**REQUIREMENT:**
Below are the records; copy exactly the stretch from the line containing "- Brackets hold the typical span" through the line containing "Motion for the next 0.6", both ends included, and nothing else.

(Source data)
▼
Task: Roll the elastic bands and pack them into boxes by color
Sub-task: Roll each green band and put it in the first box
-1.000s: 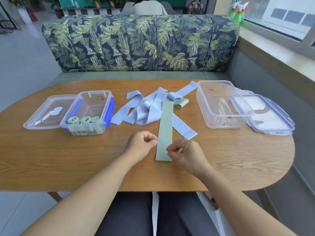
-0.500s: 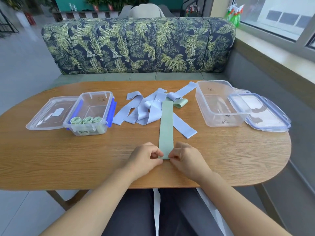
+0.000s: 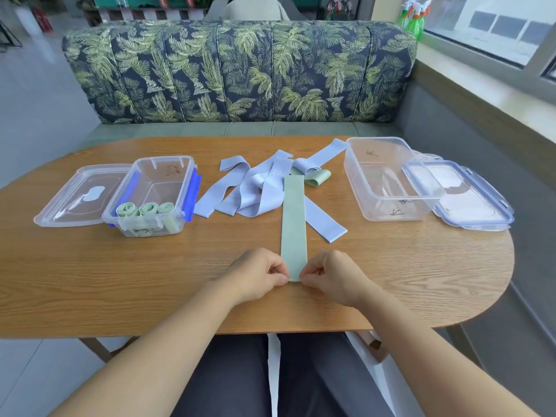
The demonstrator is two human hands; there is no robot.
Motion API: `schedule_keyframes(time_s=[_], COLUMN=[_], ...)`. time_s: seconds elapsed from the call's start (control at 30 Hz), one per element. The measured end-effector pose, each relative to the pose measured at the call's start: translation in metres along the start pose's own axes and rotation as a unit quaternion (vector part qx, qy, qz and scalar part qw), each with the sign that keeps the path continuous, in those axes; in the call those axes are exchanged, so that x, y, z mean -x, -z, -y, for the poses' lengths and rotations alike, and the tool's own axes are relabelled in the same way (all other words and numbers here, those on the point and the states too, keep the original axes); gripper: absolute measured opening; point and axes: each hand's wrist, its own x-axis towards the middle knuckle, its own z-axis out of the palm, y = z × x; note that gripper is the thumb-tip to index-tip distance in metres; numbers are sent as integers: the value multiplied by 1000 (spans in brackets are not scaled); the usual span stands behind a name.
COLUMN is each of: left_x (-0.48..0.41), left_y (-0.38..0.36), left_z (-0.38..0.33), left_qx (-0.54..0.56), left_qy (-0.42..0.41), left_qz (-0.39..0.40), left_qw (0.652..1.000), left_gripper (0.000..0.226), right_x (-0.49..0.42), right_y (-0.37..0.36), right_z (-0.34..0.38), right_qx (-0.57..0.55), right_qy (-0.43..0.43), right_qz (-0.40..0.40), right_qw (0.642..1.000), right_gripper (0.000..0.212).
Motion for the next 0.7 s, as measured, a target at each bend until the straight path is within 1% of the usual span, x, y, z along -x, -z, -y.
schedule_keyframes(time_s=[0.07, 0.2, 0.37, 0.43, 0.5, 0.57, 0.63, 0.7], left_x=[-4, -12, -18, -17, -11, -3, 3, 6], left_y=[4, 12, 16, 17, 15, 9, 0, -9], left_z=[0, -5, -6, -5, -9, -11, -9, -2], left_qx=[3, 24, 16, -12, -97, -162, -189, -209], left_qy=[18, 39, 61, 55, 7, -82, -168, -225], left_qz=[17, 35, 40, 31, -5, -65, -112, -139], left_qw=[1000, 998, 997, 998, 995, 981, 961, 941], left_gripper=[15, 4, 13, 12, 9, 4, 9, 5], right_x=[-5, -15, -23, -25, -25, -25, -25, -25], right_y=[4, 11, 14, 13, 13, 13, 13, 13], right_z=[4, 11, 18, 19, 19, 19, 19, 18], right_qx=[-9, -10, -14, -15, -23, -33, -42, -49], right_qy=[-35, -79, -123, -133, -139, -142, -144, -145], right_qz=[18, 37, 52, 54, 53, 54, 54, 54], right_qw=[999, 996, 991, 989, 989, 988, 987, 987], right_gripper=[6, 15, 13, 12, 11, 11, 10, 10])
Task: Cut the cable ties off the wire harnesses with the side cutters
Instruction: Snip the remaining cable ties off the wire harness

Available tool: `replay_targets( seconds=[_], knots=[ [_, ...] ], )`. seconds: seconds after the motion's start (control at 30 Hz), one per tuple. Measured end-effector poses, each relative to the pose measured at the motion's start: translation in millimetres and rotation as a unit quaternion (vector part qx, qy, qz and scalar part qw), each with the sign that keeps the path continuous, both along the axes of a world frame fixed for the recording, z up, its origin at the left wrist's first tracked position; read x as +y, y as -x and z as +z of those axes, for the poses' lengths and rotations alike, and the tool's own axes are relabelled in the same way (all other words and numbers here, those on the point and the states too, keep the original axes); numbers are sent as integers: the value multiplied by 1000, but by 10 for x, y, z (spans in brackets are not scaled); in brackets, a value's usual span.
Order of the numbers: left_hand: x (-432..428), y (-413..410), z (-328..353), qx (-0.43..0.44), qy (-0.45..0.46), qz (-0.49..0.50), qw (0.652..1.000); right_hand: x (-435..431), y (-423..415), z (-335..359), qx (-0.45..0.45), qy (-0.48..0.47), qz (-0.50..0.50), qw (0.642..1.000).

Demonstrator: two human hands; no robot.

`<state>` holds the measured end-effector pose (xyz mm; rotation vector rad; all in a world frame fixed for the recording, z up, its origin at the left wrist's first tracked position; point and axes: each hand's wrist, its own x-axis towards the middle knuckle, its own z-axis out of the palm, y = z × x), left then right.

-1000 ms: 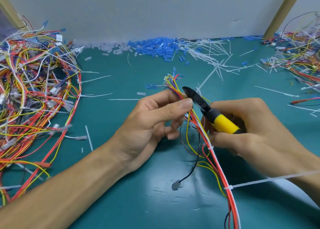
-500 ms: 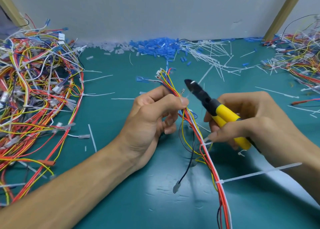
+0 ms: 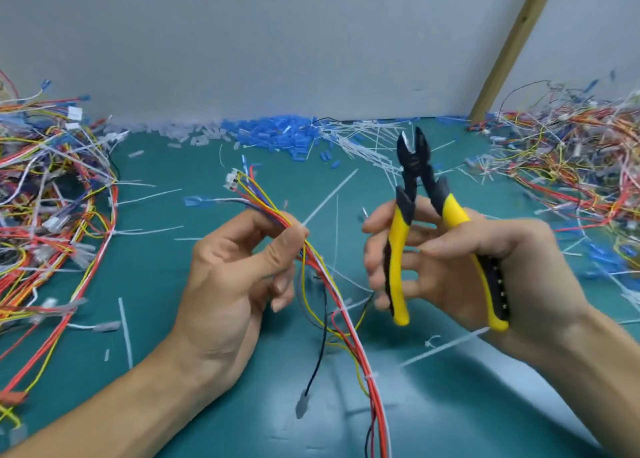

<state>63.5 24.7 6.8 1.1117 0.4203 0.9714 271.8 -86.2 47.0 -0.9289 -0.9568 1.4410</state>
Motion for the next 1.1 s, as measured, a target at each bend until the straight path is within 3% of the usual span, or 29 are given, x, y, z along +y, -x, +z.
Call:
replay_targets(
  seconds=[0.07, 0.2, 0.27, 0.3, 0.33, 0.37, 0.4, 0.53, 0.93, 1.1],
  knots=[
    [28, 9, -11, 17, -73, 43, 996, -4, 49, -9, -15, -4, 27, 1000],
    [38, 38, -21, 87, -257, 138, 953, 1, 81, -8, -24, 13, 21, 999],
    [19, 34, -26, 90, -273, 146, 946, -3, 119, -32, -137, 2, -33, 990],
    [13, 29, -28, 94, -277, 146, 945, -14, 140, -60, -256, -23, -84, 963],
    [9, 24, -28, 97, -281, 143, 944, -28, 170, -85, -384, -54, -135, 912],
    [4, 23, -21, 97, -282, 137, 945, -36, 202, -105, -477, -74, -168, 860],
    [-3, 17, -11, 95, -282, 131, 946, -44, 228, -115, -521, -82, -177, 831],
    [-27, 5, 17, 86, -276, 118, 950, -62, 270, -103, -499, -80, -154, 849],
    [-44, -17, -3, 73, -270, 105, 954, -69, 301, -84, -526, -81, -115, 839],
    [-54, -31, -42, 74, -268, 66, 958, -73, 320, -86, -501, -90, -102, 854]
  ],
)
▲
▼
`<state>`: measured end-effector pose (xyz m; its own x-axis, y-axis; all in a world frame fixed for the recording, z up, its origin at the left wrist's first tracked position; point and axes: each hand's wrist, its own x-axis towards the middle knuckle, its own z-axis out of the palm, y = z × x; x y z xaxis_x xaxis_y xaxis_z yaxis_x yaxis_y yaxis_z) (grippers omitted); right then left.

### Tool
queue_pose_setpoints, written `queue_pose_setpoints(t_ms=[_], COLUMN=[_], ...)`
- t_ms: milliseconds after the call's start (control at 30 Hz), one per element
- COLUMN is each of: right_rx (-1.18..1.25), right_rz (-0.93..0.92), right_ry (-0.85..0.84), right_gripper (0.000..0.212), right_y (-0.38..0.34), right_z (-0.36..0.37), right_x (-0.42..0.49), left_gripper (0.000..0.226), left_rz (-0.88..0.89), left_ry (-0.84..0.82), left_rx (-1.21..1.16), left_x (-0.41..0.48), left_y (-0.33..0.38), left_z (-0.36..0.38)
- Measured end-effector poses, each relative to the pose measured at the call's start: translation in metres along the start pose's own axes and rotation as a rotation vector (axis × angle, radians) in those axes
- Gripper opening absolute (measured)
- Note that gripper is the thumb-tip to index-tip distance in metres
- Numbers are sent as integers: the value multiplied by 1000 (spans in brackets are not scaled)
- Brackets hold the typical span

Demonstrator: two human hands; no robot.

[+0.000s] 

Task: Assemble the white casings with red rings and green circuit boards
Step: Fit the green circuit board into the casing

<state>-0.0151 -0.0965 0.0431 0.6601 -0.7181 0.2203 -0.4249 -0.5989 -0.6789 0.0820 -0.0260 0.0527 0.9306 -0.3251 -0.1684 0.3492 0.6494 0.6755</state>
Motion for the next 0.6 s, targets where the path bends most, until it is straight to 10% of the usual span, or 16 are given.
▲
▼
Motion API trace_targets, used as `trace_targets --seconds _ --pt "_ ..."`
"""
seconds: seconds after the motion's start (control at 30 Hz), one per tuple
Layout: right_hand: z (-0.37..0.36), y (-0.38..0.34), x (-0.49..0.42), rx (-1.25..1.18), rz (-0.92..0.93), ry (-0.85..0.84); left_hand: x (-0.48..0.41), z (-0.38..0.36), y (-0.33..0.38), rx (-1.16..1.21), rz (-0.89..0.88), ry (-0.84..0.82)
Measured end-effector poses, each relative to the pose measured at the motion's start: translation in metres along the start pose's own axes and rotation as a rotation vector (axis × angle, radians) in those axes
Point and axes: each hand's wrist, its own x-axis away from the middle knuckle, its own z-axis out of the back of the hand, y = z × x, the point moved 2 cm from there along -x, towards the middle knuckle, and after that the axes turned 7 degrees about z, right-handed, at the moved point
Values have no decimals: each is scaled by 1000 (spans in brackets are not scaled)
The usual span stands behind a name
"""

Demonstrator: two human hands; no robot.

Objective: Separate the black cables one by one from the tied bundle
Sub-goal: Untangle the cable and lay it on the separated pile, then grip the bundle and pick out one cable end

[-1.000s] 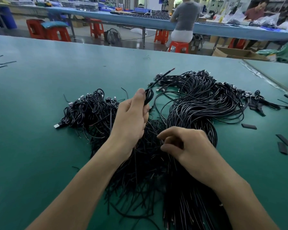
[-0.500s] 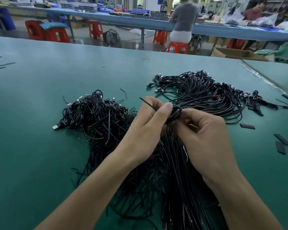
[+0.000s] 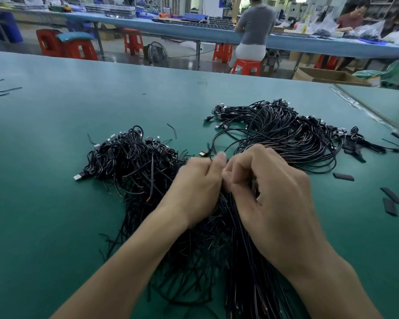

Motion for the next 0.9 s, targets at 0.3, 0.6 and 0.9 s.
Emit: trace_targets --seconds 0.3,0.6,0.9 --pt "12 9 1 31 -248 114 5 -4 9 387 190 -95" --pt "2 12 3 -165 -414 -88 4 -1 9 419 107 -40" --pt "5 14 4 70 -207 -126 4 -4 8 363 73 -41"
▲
**YOUR SOLUTION:**
- Brackets hold the typical span

Demonstrator: two human hands; no robot.

[+0.000s] 

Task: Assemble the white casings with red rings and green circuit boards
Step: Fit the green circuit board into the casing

<state>-0.0151 -0.0965 0.0431 0.6601 -0.7181 0.2203 -0.4249 -0.5989 -0.6789 0.0820 -0.0260 0.0527 0.9306 -0.3251 -0.1684 0.3492 0.6494 0.6755</state>
Motion for the next 0.6 s, targets where the path bends most, until it is straight to 10% of the usual span, or 16 are given.

The reply is now complete.